A China no le tose nadie. Ese continente, ese mercado omnipotente, la caja fuerte de las deudas del resto del mundo, ese lugar aparte, un paraíso de la falta de libertad sin derecho siquiera a la mala fama, posee un sistema inmunitario por el cual si alguien ataca la integridad de su hermética dictadura, o le infecta con alguna actitud indeseable, se inicia un proceso de limpieza contra la amenaza que puede acabar con la destrucción de una célula o un millón, lo mismo da. El último en gozar de los efectos del aparato todopoderoso que rige al Gigante Rojo es uno de sus hijos carismáticos: Bo Xilai. Político en alza, populista, de discurso atractivo para las masas centrado en la vuelta a los viejos valores revolucionarios de defensa de los pobres y del legado maoísta, cruel en sus métodos incluida la tortura y seductor en maneras y palabras, fue miembro del Comité Central, ministro y alcalde, cometió el error de hacerse notar contra quienes hoy propugnan reformas y ha pagado con la defenestración de sus cargos y la expulsión del partido comunista, que lo ha puesto en manos de la justicia. Ahora se abre una investigación contra él por corrupción, con un pronóstico serio, pues cabe añadir que su esposa, Gu Kailai acaba de ser condenada a cadena perpetua (se libró por los pelos de la pena de muerte) como autora del envenenamiento de un hombre de negocios británico, Neil Heywood, su socio, a causa de una disputa económica. El mayor escándalo político en el país en décadas.
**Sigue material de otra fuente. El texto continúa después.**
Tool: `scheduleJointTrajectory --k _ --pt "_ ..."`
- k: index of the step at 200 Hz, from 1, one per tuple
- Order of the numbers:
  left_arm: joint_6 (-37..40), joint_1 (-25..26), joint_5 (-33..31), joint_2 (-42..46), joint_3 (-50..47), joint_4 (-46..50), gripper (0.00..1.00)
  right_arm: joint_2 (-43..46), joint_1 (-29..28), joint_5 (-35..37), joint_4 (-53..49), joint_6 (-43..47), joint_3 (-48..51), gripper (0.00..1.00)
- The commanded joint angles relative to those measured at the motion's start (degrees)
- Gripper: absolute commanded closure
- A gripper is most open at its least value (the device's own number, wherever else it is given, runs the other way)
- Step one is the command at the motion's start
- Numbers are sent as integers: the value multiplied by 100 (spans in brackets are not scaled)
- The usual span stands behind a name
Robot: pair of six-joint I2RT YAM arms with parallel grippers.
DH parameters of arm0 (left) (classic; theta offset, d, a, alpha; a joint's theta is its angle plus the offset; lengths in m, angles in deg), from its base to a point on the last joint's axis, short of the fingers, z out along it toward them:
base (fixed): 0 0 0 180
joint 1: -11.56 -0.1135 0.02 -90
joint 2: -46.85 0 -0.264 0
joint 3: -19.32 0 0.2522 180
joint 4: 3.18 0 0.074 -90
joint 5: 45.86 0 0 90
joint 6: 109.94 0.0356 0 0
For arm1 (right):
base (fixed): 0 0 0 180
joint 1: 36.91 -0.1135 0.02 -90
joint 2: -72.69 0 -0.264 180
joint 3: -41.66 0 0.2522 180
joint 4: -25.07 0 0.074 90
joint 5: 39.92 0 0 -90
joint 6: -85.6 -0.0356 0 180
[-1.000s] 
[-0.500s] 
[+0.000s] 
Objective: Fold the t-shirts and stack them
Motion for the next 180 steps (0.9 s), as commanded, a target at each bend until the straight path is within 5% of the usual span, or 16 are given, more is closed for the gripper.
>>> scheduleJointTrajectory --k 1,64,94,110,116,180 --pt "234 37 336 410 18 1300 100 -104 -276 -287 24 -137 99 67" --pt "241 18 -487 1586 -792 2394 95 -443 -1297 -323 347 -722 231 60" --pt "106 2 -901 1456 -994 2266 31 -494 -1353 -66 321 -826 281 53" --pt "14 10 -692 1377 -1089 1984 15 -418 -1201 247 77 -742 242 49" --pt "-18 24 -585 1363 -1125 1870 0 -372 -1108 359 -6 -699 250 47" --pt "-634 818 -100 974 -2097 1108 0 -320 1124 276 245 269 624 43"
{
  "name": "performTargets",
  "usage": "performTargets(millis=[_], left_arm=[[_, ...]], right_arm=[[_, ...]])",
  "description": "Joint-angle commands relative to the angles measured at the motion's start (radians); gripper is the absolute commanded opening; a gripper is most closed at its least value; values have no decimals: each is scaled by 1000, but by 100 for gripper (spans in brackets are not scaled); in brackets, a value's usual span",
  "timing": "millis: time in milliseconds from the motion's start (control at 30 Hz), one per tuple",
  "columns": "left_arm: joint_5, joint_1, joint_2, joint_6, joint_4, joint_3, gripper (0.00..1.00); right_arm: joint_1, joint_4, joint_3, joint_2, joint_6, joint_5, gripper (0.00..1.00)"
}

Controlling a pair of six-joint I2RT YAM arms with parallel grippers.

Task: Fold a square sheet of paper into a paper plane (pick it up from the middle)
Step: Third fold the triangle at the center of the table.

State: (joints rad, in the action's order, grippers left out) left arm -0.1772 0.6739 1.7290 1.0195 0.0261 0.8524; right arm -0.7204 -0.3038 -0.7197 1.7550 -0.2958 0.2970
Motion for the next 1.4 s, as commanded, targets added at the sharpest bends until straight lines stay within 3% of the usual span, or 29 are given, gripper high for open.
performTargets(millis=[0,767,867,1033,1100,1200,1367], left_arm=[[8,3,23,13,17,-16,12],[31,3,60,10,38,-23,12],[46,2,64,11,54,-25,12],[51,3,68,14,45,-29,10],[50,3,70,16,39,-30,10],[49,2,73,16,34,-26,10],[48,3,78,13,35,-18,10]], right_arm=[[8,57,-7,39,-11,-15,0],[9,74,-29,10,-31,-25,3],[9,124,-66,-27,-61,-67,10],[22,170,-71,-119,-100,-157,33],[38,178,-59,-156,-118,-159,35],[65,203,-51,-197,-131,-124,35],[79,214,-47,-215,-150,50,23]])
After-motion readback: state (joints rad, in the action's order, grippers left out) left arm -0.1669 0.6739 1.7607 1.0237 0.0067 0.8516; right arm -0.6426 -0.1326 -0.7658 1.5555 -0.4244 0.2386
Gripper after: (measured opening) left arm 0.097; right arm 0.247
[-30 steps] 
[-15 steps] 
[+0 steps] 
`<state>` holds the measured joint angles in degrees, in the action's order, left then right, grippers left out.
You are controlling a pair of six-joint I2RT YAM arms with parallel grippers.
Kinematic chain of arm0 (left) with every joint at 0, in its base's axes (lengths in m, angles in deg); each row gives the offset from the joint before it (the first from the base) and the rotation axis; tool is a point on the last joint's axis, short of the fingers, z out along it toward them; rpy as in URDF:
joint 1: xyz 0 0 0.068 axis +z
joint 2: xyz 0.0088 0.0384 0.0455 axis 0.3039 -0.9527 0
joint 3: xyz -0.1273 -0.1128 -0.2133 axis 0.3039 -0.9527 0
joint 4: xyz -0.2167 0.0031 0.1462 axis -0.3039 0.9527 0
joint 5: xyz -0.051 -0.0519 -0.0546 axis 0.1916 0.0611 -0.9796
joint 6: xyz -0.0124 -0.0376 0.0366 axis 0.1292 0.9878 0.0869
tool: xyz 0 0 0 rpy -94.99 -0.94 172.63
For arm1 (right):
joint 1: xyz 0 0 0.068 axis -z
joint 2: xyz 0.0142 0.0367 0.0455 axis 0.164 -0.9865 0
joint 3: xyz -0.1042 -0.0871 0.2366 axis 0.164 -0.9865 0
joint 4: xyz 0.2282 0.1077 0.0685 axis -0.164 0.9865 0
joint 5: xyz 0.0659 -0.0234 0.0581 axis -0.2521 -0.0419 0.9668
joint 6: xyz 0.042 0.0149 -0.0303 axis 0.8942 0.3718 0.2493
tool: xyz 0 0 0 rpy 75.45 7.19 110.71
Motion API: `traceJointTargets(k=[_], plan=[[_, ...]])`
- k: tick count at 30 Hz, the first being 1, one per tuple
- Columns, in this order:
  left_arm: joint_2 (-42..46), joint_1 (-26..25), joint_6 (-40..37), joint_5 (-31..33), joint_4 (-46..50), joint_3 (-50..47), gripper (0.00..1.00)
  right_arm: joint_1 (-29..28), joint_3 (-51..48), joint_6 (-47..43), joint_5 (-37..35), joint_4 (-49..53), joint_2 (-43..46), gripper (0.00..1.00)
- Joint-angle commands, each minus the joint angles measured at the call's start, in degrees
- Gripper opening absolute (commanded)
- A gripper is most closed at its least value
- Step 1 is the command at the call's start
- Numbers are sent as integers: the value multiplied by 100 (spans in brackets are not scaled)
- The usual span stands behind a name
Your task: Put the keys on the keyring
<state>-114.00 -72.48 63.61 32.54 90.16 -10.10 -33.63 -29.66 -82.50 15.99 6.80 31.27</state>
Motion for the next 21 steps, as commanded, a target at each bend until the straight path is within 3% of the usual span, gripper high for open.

En el auge y caída de Bo Xilai hay que notar que es hijo de Bo Yibo, uno de los ocho inmortales del partido comunista que ostentaron el mando de China durante los ochenta y noventa. Su familia había padecido los efectos de la Revolución Cultural con cinco años de prisión y otros tantos de campo de trabajo, durante los cuales el progenitor sufrió torturas y la madre fue apaleada hasta morir. Semejantes antecedentes, que en algunos se traducirían en alergia al poder y sus métodos, forjaron el carácter de Bo, afiliado al partido desde 1980. Desde ahí todo fue ascender, su nombre sonaba como candidato al todopoderoso Comité Permanente del Politburó, hasta su vertiginosa caída acusado de corrupción, abuso de poder, de recibir sobornos y de haber interferido en la investigación del crimen cometido por su esposa, intentando ocultarlo, lo que se saldó con la rocambolesca huida del jefe de policía que llevaba el caso. Curiosamente, a semejante montón de delitos se suma el haber mantenido relaciones sexuales "impropias" con numerosas mujeres, conducta que el partido comunista chino prohíbe expresamente por considerarla la antesala de las demás depravaciones. La guinda es un desmán que el pueblo entiende con facilidad si no alcanza a aclararse con el resto de descarríos.

China sigue siendo tan conservadora y tajante en sus costumbres sexuales como parece. Los analistas que esperan con expectación que el mes que viene se celebre el XVIII Congreso de los comunistas, en el cual se escenificará un relevo generacional que tendrá al actual vicepresidente Xi Jinping como figura clave, han asistido con enorme interés a la caída a los abismos de Bo Xilai, el político perverso, pero además pervertido. Sin embargo, el gran público occidental ha seguido con mucho mayor entusiasmo la historia del oligarca inmobiliario Cecil Chao. El multimillonario de Hong Kong ha ofrecido una recompensa de 50 millones de euros al hombre "amable, generoso y de buen corazón" que conquiste el corazón de su única hija, lesbiana confesa y casada en Francia con su pareja femenina. La joven Gigi, de 33 años, no se ha tomado a mal la disparatada iniciativa paterna, digna de un periclitado cuento de príncipes y princesas, porque nace del amor. Chao, que tiene 76 años, tres hijos y nunca se ha casado aunque se jacta de haberse acostado con 10.000 mujeres, no concibe la homosexualidad, un tema tabú en toda China, incluida la excolonia. El Gigante Rojo que limpia su organismo de cualquier disidencia no puede por menos que tener las sábanas en orden. Que por ahí nace la otra corrupción.